Puis, il y a ce que la loi appelle « le crime passionnel » perpétré par des personnes violentes, la plupart du temps, mais également par d’autres qui ne le sont pas et le sont devenues à cause de la maltraitance et/ou de la souffrance. Comme moi. La violence du geste est toujours à la hauteur de la douleur ressentie. Et certaines douleurs infligées de façon répétitives pendant de nombreuses années peuvent faire « disjoncter ». Si vous frappez un chien tous les jours, il y a de fortes chances qu’un matin, il vous saute à la gorge ou alors se laissera tuer. J’étais du style à sauter à gorge, quand la souffrance devenait insupportable (Cf. « Le syndrome de Tarzan » Béliveau éditeur). Ce qui n’est en aucun cas une excuse, mais une explication. Et plus le vide ressenti à l’intérieur est immense, plus le piège dans lequel vous tombez est profond et plus vous risquez de devenir violent ou de vous laisser maltraiter, jusqu’à vous suicider ou tuer. Tuer l’amant de sa conjointe ou tuer la conjointe qui veut partir relève de la dépendance affective produisant la dépendance émotive : il est inenvisageable qu’un rival puisse détourner ce qui revient de droit au meurtrier, ni qu’elle part loin de lui puisqu’elle est sa bouteille d’oxygène.
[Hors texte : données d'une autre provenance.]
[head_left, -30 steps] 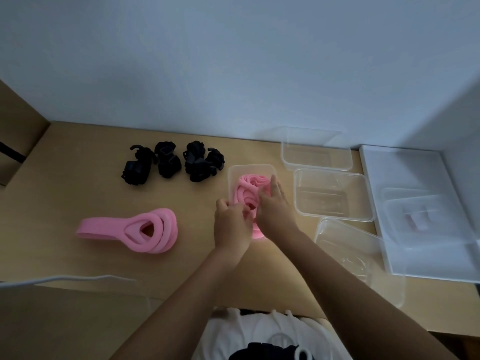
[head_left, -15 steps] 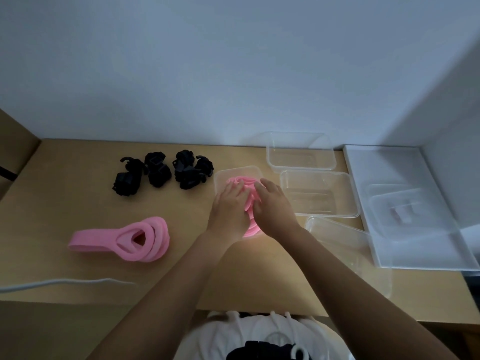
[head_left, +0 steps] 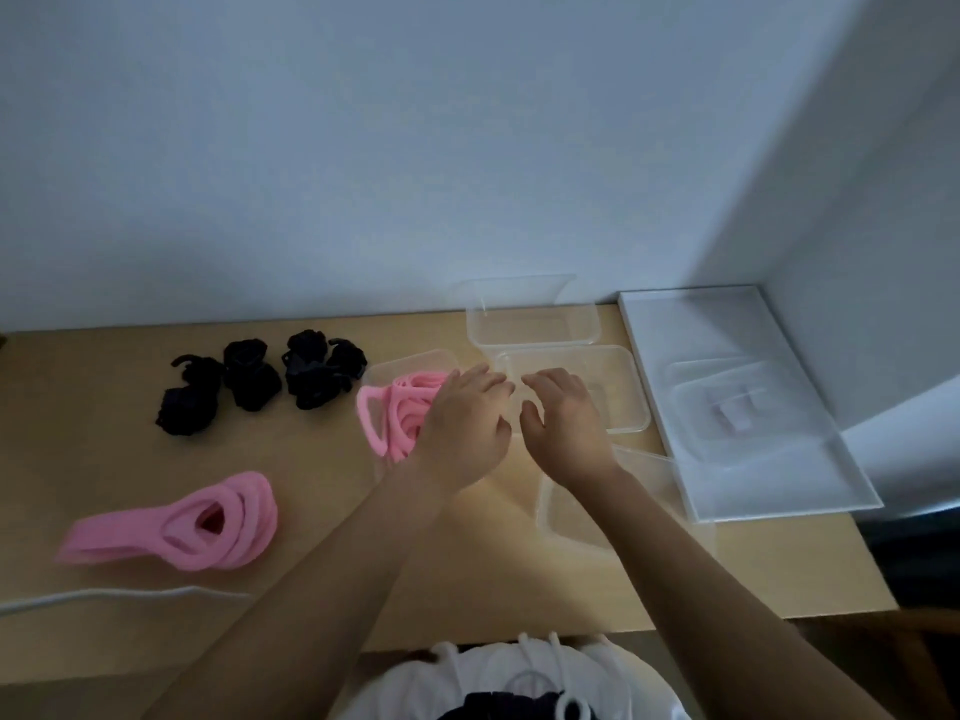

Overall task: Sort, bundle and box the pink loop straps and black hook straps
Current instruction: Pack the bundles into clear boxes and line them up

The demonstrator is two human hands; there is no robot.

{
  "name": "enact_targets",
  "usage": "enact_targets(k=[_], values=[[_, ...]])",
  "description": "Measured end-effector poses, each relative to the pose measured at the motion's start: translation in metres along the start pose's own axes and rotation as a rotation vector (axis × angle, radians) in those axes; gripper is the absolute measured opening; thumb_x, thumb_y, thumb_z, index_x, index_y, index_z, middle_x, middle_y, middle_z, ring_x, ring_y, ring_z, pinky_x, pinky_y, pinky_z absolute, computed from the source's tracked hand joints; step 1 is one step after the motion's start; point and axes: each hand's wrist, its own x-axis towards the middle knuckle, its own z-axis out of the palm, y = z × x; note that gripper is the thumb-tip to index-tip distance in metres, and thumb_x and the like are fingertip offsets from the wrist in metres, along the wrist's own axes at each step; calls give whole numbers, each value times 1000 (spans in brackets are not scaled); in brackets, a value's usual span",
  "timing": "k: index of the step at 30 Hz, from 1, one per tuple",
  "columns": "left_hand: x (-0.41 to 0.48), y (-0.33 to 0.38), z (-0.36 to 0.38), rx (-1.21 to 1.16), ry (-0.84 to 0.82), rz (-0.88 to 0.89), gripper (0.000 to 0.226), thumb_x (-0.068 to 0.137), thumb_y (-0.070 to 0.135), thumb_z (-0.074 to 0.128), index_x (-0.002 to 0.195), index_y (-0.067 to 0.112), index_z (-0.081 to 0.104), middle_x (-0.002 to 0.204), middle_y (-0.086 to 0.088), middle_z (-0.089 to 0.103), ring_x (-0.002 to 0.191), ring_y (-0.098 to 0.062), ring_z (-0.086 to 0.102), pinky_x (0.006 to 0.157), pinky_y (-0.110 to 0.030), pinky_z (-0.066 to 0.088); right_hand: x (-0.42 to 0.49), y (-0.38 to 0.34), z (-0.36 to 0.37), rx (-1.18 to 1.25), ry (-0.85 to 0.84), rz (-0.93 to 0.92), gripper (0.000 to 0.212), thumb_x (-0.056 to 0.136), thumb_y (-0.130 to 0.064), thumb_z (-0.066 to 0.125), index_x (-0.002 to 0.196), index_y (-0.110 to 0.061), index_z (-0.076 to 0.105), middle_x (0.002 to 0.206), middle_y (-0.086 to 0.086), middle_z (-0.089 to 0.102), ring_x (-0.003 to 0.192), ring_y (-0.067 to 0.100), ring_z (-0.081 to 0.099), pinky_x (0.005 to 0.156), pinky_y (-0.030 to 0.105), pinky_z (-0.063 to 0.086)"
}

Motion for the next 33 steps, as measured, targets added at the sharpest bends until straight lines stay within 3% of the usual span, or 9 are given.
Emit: enact_targets(k=[5,9,13,17,20,23,27,30,33], values=[[35,53,29,-28,-120,216,35,75,-2,57,110,0,66,108,-15,67,110,-34,58,104,-47,37,-19,61,-31,-19,159,211,23,81,-1,57,101,5,65,98,21,63,92,38,59,78,39,48],[61,101,52,-45,-96,393,29,77,8,46,92,2,70,86,-12,70,87,-31,64,87,-37,48,-34,107,-51,-56,177,425,25,90,-9,52,109,3,62,111,18,58,109,34,50,86,36,39],[90,132,75,82,-247,407,31,90,7,46,116,5,62,114,-10,64,112,-26,53,102,-28,29,-41,141,-65,-107,100,543,38,92,-24,56,125,-6,55,132,10,50,123,25,42,96,32,38],[113,146,89,214,-376,348,24,88,6,46,109,8,57,115,-10,61,114,-26,52,102,-30,29,-43,167,-70,-257,-141,552,57,88,-40,60,136,-15,43,148,1,34,135,22,30,106,34,31],[121,154,94,259,-438,326,25,88,6,46,111,8,55,118,-11,59,116,-27,51,108,-32,26,-47,176,-68,-339,-169,479,54,89,-38,57,136,-17,41,151,-1,30,138,20,27,106,33,29],[126,156,99,281,-493,300,25,89,5,47,113,6,52,119,-12,56,113,-29,52,101,-34,32,-48,181,-65,-394,-112,397,40,88,-19,56,127,-12,51,145,3,40,135,22,35,103,33,33],[132,153,105,245,-513,241,41,90,3,45,130,8,40,129,-14,48,115,-32,51,93,-34,38,-47,189,-61,-388,64,262,38,44,-3,81,80,-5,71,96,10,71,91,26,69,70,31,54],[134,154,103,202,-511,185,56,92,5,45,144,9,25,146,-15,32,127,-34,42,101,-37,36,-45,193,-62,-371,81,206,42,45,-7,87,84,-4,73,95,11,72,90,27,70,71,34,57],[134,152,103,201,-506,165,48,92,6,45,138,7,33,142,-15,37,127,-32,41,102,-37,36,-45,195,-60,-384,37,212,47,47,-11,90,90,-5,73,100,10,72,94,27,69,76,39,56]])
Quant aux meurtres entre truands, vous comprendrez qu’ils relèvent du même raisonnement : une enfance épouvantable qui conduit à vouloir faire partie d’un groupe, d’une « famille » et le sentiment d’appartenance tellement souhaité est comblé dans une secte ou dans les différentes mafias, pour combler le vide immense qui les habite.
Vous comprenez maintenant pourquoi la dépendance affective (manque de confiance et d’estime) pousse dans de mauvais comportements souvent dominateurs (comme les crimes contre l’humanité) qui peuvent vous jeter en prison, pour toutes sortes de raisons.
*Jacques Mesrine, né le 28 décembre 1936 à Clichy et mort le 2 novembre 1979 à Paris, tué par la police en pleine rue, était un grand criminel français très connu à cette époque, ayant opéré principalement en France, au Québec, en Espagne, en Suisse, en Italie et en Belgique.